The unknown God, (agnostos theos) worshipped by the Greeks, does not dwell in statues or sanctuaries. Rather as Paul pointed out, “it is he who gives to all life and breath and everything else. From one stock he made every nation of humankind to dwell on the face of the earth … ‘for we are his offspring’ [and so] he calls on people everywhere to reform their lives.” Jesus sends the Spirit to reveal such expectations little by little. In possessing the Spirit we have within us the Person of God, the full message of Jesus, the pledge of what we are to become by dying and rising with him.
First Reading: Acts 17:15, 22-18:1
Those who conducted Paul brought him as far as Athens; an after receiving instructions to have Silas and Timothy join him as soon as possible, they left him.
While Paul was waiting for them in Athens, he was deeply distressed to see that the city was full of idols. So he argued in the synagogue with the Jews and the devout persons, and also in the marketplace every day with those who happened to be there. Also some Epicurean and Stoic philosophers debated with him. Some said, “What does this babbler want to say?” Others said, “He seems to be a proclaimer of foreign divinities.” (This was because he was telling the good news about Jesus and the resurrection.) So they took him and brought him to the Areopagus and asked him, “May we know what this new teaching is that you are presenting? It sounds rather strange to us, so we would like to know what it means.” Now all the Athenians and the foreigners living there would spend their time in nothing but telling or hearing something new.
Then Paul stood in front of the Areopagus an said, “Athenians, I see how extremely religious you are in every way. For as I went through the city and looked carefully at the objects of your worship, I found among them an altar with the inscription, ‘To an unknown god.’ What therefore you worship as unknown, this I proclaim to you. The God who made the world and everything in it, he who is Lord of heaven and earth, does not live in shrines made by human hands, nor is he served by human hands, as though he needed anything, since he himself gives to all mortals life and breath and all things.
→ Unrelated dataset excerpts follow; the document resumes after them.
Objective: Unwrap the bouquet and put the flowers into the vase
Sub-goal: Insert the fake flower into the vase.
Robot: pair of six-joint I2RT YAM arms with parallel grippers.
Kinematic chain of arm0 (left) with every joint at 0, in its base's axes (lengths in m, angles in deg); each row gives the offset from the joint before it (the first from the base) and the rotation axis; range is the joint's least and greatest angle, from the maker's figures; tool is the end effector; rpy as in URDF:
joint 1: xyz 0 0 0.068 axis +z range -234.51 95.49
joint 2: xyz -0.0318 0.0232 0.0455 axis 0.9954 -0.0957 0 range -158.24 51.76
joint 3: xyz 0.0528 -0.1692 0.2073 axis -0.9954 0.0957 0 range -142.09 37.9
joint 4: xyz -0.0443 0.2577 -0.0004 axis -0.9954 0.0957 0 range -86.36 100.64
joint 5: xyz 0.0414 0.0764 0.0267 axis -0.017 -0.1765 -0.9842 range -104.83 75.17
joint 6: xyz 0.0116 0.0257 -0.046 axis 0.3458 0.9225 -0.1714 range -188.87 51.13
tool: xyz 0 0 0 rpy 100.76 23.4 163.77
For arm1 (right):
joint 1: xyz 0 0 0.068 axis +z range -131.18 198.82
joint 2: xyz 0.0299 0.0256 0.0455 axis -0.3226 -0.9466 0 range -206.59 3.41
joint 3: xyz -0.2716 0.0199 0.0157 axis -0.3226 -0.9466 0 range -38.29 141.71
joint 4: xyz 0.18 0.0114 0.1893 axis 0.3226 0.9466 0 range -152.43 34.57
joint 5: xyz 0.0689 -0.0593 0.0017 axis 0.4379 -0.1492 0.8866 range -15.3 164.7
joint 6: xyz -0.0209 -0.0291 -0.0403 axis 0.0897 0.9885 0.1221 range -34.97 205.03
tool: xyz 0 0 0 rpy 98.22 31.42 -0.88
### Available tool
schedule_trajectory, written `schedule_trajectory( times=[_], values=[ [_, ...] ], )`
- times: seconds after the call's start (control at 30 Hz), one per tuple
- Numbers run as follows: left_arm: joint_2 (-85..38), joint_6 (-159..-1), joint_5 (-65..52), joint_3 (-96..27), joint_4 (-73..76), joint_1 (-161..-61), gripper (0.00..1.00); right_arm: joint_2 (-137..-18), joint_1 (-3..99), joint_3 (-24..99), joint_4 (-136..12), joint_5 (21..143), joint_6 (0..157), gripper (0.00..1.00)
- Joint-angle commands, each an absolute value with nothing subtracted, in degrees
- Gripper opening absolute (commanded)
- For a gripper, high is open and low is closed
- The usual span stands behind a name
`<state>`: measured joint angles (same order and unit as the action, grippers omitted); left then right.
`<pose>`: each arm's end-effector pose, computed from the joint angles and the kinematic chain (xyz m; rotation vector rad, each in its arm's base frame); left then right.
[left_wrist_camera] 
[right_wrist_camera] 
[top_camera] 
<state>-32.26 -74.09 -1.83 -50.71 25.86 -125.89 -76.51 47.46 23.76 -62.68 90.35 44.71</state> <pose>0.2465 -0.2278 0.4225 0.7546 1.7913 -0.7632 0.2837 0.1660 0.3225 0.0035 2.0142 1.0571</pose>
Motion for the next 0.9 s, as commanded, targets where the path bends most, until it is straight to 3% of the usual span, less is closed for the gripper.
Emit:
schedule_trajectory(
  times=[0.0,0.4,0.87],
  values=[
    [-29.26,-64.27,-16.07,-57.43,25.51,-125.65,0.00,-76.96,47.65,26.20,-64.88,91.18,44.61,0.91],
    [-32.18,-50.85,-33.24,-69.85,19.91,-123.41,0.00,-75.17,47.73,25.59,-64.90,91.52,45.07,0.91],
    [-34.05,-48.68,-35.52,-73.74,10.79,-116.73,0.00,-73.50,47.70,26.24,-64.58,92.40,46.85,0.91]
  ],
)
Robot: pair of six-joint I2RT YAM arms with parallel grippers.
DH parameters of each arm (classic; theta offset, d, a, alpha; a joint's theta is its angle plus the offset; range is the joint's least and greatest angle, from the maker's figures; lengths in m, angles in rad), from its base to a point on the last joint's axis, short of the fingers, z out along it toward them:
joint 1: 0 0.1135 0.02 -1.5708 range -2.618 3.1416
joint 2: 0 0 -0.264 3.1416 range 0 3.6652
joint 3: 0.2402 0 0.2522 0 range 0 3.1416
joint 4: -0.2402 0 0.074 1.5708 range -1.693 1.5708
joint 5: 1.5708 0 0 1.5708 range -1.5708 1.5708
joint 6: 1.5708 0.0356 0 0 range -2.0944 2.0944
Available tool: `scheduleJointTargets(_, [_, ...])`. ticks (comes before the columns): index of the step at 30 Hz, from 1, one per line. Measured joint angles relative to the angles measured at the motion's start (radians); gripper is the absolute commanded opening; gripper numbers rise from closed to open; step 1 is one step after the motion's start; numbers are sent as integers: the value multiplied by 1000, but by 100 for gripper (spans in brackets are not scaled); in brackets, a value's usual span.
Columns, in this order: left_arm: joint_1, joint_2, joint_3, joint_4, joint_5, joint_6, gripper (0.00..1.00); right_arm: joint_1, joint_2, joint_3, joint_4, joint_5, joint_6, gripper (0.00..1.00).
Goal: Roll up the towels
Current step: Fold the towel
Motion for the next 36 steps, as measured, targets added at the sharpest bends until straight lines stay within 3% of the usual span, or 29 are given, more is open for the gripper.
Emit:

From one ancestor he made all nations to inhabit the whole earth, and he allotted the times of their existence and the boundaries of the places where they would live, so that they would search for God and perhaps grope for him and find him – though indeed he is not far from each one of us. For ‘In him we live and move and have our being’; as even some of your own poets have said, ‘For we too are his offspring.’ Since we are God’s offspring, we ought not to think that the deity is like gold, or silver, or stone, an image formed by the art and imagination of mortals. While God has overlooked the times of human ignorance, now he commands all people everywhere to repent, because he has fixed a day on which he will have the world judged in righteousness by a man whom he has appointed, and of this he has given assurance to all by raising him from the dead.”
When they heard of the resurrection of the dead, some scoffed; but others said, “We will hear you again about this.” At that point Paul left them. But some of them joined him and became believers, including Dionysius the Areopagite and a woman named Damaris, and others with them. After this Paul left Athens and went to Corinth.
Gospel: John 16:12-15
“I still have many things to say to you, but you cannot bear them now. When the Spirit of truth comes, he will guide you into all the truth; for he will not speak on his own, but will speak whatever he hears, and he will declare to you the things that are to come. He will glorify me, because he will take what is mine and declare it to you. All that the Father has is mine. For this reason I said that he will take what is mine and declare it to you.